Two SAF production plants are planned, with the UK acting global leader in this space. The Altalto waste-to-fuels plant – a joint venture between British Airways and Velocys – is likely to be built in Immingham, North Lincolnshire, and Fulcrum BioEnergy also have announced new plant planned near the Stanlow refinery in the Northwest, which is expected to open in late 2025.

Transport decarbonisation 

Development of new and deployment of existing technologies can replace fossil fuel use in transport over time. But each technology will have challenges to overcome, with some being better suited to certain uses than others.

The world can continue to build on energy efficiency improvements in engines, motors, fuel cells and batteries. This can be supported with behavioural and routing changes. Such changes that improve the efficient use of energy in transport and, therefore, lower emissions include Mobility as a Service (MaaS), use of blockchain, Micromobility, Platooning, Connected Autonomous Vehicles (CAV), and Hyper-proximity or planned cities.

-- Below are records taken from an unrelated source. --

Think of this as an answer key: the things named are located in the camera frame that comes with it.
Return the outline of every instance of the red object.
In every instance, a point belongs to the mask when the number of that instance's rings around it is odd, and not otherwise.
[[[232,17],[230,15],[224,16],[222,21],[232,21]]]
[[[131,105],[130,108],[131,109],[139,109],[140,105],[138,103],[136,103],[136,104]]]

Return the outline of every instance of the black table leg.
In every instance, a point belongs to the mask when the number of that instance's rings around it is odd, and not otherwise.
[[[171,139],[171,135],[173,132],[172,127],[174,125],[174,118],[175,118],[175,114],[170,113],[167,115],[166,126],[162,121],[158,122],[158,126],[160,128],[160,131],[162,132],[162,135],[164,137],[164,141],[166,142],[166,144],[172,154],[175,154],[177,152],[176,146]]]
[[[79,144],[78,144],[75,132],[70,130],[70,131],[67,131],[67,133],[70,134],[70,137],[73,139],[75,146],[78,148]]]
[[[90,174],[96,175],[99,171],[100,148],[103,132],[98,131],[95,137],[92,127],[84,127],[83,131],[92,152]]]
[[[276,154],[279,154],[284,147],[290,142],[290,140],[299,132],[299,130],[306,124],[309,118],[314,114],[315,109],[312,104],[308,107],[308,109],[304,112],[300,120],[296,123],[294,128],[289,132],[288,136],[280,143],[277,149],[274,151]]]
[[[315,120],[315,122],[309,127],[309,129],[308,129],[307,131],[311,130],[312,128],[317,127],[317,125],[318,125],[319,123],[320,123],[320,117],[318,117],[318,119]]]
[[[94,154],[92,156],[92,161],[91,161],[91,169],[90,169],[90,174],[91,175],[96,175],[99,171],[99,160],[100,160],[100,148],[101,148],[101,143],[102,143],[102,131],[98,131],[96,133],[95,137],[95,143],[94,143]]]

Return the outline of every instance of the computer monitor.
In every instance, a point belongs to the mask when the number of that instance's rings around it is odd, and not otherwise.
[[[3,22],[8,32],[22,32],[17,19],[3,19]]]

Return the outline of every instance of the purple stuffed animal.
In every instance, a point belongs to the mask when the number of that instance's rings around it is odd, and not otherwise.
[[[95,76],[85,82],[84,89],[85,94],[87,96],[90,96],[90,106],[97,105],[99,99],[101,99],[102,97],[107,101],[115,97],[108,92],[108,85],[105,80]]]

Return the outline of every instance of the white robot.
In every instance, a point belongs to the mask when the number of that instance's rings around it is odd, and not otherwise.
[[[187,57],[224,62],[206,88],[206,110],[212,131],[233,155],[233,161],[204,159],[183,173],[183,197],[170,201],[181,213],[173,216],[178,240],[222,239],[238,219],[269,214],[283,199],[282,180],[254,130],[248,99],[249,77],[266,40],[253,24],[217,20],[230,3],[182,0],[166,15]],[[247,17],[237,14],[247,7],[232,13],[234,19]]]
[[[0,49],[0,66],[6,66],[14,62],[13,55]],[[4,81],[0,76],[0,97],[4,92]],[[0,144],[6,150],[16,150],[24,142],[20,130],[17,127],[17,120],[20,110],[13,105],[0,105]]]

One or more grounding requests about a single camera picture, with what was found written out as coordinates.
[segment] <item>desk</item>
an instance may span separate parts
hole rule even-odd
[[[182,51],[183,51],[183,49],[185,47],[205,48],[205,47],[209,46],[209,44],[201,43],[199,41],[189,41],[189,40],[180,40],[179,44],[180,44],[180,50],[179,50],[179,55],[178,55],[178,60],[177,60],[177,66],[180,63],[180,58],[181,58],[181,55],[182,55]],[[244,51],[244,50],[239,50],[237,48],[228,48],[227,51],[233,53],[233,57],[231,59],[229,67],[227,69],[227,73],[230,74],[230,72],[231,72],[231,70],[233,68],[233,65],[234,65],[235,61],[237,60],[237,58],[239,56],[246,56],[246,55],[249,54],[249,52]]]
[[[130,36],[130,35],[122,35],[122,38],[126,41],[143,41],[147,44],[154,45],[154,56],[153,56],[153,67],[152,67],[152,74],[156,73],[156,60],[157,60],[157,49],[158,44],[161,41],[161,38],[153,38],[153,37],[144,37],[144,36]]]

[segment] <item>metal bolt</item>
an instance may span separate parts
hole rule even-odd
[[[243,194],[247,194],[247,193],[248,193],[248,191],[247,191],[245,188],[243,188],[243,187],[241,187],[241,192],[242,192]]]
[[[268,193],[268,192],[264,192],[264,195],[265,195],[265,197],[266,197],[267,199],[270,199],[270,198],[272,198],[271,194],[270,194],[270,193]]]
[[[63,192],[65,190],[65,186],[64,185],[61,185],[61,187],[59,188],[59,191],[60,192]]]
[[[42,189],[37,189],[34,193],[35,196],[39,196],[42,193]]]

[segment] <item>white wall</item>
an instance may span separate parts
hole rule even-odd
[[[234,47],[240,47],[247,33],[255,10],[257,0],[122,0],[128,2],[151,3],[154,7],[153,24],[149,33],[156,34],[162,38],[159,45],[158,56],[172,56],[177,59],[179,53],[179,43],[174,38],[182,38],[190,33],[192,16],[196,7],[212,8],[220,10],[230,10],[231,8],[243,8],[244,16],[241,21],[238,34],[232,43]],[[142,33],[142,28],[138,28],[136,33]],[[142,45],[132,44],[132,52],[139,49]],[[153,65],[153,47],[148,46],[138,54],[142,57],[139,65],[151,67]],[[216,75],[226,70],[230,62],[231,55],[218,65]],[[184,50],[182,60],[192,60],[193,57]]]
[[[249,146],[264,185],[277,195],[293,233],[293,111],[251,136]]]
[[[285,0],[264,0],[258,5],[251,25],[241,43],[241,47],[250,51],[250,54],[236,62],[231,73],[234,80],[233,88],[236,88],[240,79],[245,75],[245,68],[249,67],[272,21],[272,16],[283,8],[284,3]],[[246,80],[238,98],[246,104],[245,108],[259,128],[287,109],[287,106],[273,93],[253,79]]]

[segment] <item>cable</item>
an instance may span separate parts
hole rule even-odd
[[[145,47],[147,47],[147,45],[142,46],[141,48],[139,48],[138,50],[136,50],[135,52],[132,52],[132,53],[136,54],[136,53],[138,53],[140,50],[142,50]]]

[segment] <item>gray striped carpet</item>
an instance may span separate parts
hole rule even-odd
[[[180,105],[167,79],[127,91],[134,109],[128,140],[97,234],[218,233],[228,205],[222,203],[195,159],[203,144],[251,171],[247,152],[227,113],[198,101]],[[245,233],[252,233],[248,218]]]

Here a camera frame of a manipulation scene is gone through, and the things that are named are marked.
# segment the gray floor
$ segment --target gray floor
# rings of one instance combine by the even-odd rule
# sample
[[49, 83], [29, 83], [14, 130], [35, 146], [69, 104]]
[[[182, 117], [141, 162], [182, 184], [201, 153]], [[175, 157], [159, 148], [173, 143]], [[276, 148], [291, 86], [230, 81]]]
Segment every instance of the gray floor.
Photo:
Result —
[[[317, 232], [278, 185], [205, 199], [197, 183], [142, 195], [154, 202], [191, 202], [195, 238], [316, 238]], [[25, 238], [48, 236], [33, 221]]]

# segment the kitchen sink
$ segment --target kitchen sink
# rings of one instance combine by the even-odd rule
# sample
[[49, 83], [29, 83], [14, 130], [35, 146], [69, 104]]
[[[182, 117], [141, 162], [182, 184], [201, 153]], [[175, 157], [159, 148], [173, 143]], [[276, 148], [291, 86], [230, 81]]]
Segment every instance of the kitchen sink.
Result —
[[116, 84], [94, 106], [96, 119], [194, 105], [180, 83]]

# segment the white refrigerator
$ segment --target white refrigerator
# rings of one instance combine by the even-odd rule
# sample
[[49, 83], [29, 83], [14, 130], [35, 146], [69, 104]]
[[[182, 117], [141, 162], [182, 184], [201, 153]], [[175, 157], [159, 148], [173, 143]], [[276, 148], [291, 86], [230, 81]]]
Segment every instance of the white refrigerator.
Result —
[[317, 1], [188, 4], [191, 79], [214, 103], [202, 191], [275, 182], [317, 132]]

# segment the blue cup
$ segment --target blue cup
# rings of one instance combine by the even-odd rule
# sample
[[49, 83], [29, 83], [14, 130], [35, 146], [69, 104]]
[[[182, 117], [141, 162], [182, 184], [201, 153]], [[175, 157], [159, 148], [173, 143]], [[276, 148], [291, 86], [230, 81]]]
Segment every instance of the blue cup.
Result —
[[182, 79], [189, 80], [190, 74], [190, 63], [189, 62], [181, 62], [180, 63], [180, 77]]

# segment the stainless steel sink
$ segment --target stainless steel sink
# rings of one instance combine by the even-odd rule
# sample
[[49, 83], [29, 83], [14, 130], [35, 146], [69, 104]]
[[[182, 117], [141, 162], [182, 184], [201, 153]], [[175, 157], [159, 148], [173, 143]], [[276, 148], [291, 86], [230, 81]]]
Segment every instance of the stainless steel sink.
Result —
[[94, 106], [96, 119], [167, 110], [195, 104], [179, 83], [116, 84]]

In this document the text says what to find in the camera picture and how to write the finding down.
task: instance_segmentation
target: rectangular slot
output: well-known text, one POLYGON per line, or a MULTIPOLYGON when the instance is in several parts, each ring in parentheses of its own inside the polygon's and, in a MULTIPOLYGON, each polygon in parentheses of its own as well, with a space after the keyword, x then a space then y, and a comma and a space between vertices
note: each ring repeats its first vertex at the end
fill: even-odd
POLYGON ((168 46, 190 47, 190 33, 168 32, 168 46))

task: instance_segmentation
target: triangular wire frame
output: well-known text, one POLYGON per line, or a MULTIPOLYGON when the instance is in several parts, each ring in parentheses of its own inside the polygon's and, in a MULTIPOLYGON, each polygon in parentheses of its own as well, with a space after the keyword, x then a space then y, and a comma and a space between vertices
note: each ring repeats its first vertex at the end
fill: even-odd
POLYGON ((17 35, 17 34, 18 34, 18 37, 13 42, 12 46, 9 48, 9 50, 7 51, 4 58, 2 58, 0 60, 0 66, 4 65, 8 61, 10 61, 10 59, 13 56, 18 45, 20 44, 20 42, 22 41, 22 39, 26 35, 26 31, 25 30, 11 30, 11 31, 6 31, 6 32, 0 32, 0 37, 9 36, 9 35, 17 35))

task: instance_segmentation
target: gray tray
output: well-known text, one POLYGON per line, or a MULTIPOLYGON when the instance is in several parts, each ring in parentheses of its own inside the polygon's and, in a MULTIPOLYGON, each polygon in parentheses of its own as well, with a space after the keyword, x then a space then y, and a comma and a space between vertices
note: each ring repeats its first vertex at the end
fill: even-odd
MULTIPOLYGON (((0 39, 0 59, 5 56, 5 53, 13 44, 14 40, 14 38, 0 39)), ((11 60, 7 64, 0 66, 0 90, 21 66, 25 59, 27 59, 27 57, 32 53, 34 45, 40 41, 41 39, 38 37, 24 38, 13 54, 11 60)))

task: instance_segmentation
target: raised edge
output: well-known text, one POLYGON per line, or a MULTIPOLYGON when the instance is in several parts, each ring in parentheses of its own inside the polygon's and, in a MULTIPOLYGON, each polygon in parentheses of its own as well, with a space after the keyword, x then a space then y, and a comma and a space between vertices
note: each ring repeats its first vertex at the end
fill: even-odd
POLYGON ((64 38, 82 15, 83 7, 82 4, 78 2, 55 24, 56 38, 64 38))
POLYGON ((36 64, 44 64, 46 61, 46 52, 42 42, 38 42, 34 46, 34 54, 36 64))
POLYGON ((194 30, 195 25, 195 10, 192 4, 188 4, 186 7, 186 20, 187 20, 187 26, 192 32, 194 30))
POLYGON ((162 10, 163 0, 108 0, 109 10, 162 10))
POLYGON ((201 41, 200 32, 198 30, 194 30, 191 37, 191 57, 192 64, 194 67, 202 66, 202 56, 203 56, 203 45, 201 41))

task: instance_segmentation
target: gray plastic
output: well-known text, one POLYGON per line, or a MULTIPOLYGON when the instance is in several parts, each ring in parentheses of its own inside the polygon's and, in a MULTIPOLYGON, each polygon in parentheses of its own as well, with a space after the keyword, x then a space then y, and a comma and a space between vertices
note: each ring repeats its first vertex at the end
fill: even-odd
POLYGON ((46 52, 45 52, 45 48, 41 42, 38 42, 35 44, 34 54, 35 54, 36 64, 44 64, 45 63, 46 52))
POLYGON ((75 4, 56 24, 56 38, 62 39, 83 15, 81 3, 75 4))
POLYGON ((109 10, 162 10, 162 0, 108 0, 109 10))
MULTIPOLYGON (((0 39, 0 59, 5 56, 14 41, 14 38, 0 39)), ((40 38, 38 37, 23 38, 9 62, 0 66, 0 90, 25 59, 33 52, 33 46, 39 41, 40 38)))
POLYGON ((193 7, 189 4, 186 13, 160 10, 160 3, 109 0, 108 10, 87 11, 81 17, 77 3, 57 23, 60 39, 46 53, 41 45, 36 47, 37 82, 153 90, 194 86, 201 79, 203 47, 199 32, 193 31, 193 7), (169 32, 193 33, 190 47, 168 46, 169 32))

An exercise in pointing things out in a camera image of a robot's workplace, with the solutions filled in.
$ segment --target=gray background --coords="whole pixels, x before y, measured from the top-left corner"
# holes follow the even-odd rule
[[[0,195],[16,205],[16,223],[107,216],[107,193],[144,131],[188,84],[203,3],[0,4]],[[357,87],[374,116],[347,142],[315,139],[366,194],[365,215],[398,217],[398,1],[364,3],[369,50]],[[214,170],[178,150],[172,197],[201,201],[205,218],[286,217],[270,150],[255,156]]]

Ukpia Mobility Graphic Elements11

A just transition

The just transition is crucial to meeting net zero – both in making the best use of today’s workforce, innovation and skills to develop clean industries across the globe and ensuring nobody is left behind by the energy transition.

Science, technology, engineering, and mathematics (STEM) are crucial to the modern economy and will be critical in the energy transition. Not only should emphasis be placed on school-aged students to consider a career in STEM, but the skills of the fossil fuel energy workforce should be tapped for the transition into new technologies such as hydrogen, which the downstream workforce has worked safely with for generations.

The UK can also be a global leader by exporting knowledge gained in the energy transition to the developing world, which is disproportionately affected by the impacts of climate change. This can be done jointly by government and industries, using international development programmes, investment in clean energy projects and support in financing local initiatives.